Con respecto a los colaboradores de la tiranía trujillista y sus aportes al país, se ha orquestado toda una leyenda intentando justificar la sumisión que siempre existió a su alrededor, en la pretensión de que muchas de sus obras fueron positivas. Hay que reconocer que los propulsores de esa fórmula de evaluación histórica han tenido un éxito relativo. Nada más hay que ver cómo jóvenes que sin la menor idea del terror imperante en esa etapa funesta de la República, se hacen eco de aquellas voces irresponsables que se atreven a señalar que entonces se estaba mejor que ahora. Peregrina afirmación basada en el desorden que ha caracterizado la vida nacional después de su muerte y que es herencia viva de aquel régimen de oprobio.

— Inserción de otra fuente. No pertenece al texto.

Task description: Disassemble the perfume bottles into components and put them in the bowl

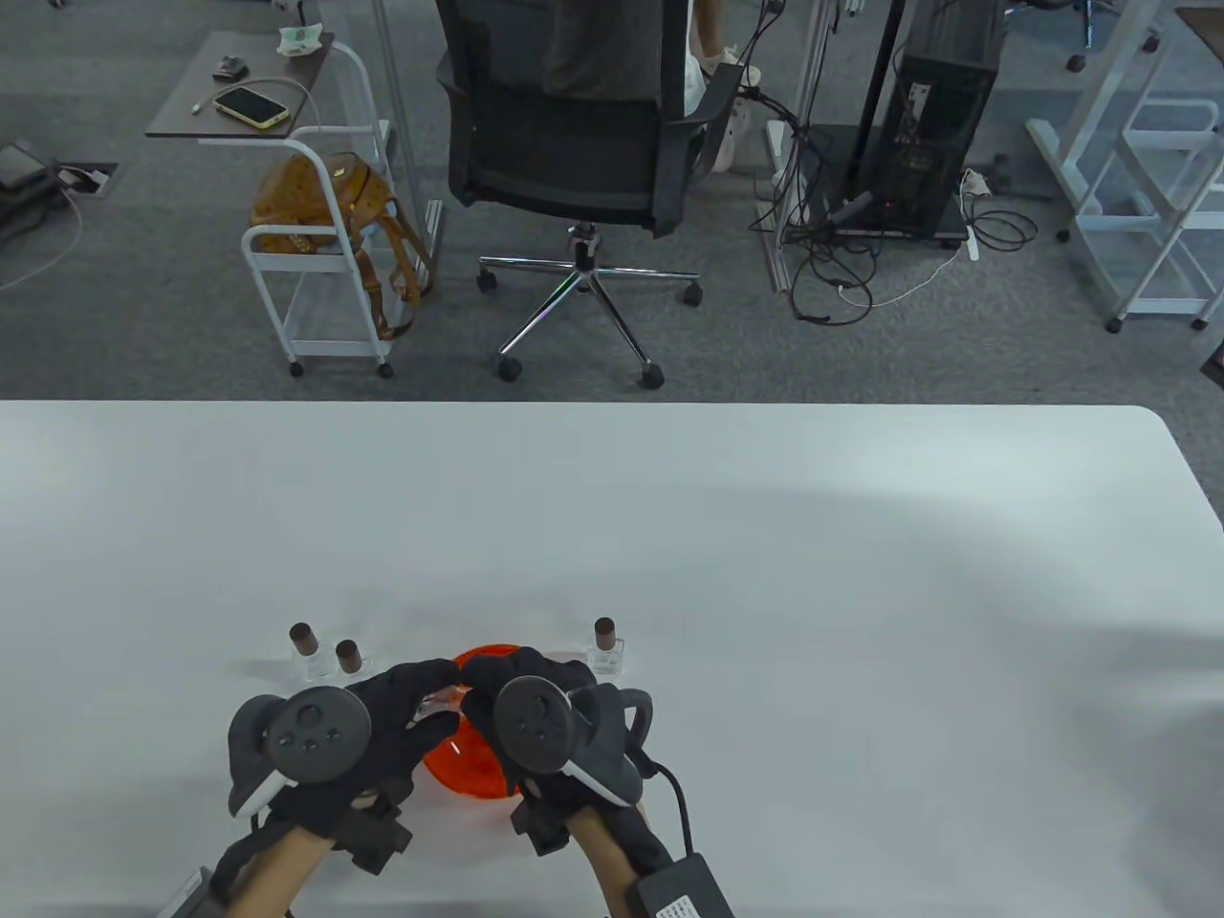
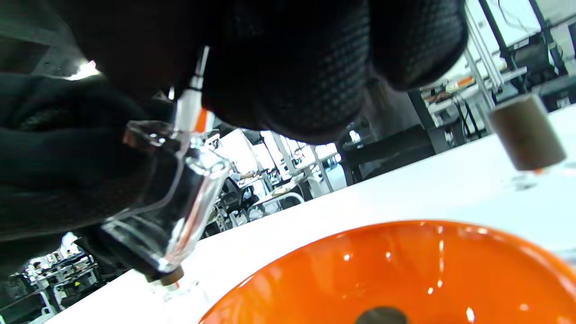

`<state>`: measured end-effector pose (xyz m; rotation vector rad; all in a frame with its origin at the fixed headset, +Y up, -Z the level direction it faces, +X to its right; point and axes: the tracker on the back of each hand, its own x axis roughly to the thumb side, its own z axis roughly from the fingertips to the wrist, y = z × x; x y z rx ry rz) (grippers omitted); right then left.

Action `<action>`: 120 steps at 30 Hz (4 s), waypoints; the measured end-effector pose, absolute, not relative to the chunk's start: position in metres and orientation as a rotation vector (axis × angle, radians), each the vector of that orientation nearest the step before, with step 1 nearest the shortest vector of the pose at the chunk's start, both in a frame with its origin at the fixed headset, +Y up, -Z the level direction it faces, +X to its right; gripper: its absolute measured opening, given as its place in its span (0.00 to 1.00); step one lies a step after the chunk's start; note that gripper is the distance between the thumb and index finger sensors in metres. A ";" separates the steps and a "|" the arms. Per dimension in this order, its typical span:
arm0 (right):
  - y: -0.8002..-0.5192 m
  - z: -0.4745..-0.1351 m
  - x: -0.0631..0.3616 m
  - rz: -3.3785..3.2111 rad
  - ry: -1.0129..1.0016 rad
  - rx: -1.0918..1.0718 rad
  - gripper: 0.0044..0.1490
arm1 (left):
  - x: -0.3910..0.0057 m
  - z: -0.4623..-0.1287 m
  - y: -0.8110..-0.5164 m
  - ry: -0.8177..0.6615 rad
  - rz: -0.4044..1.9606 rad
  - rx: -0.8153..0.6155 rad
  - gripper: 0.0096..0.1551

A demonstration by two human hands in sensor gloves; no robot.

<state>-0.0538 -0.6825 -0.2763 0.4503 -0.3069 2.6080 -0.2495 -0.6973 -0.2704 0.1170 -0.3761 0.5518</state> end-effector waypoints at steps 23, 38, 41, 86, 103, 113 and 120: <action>-0.682 -0.277 -0.056 2.611 -0.270 0.468 0.30 | -0.243 -0.267 -0.692 -0.387 0.509 0.148 0.31; -0.686 -0.278 -0.054 2.645 -0.326 0.450 0.26 | -0.240 -0.268 -0.696 -0.401 0.521 0.112 0.31; -0.686 -0.278 -0.055 2.625 -0.272 0.458 0.31 | -0.241 -0.267 -0.693 -0.377 0.493 0.142 0.31; -0.684 -0.278 -0.054 2.632 -0.273 0.458 0.29 | -0.241 -0.267 -0.693 -0.372 0.507 0.126 0.31; -0.686 -0.279 -0.053 2.631 -0.237 0.464 0.30 | -0.240 -0.267 -0.694 -0.371 0.495 0.128 0.31; -0.687 -0.280 -0.051 2.639 -0.244 0.452 0.28 | -0.240 -0.268 -0.695 -0.372 0.499 0.121 0.31; -0.684 -0.279 -0.051 2.640 -0.223 0.472 0.27 | -0.241 -0.269 -0.694 -0.350 0.482 0.115 0.31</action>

Existe entre nosotros la tendencia a valorar la tiranía de Trujillo única y principalmente sobre la base de sus realizaciones materiales. Estos parámetros de medición son inadecuados y no permiten un enjuiciamiento correcto de la fase que vivió el país en el interregno 1930-1961. Anteponer a la libertad y al desarrollo social y económico, la construcción de unas cuantas carreteras, por importantes que éstas hayan sido, o la edificación de hospitales y escuelas, mercados y locales del Partido Dominicano, es un absurdo intento de justificar la supresión de los derechos ciudadanos y las más crueles formas de tortura y represión que existieron en aquella época.
Los que así piensan se inscriben en la peor escuela del fatalismo político, aquella que renuncia totalmente a la libertad por entender que ella es incompatible con el desarrollo y el bienestar colectivo. Otros sustentan esa idea movidos por un resorte del subconsciente que los ayuda a cargar el peso de la responsabilidad histórica que sus propias actuaciones del pasado arrojaron sobre sus hombros.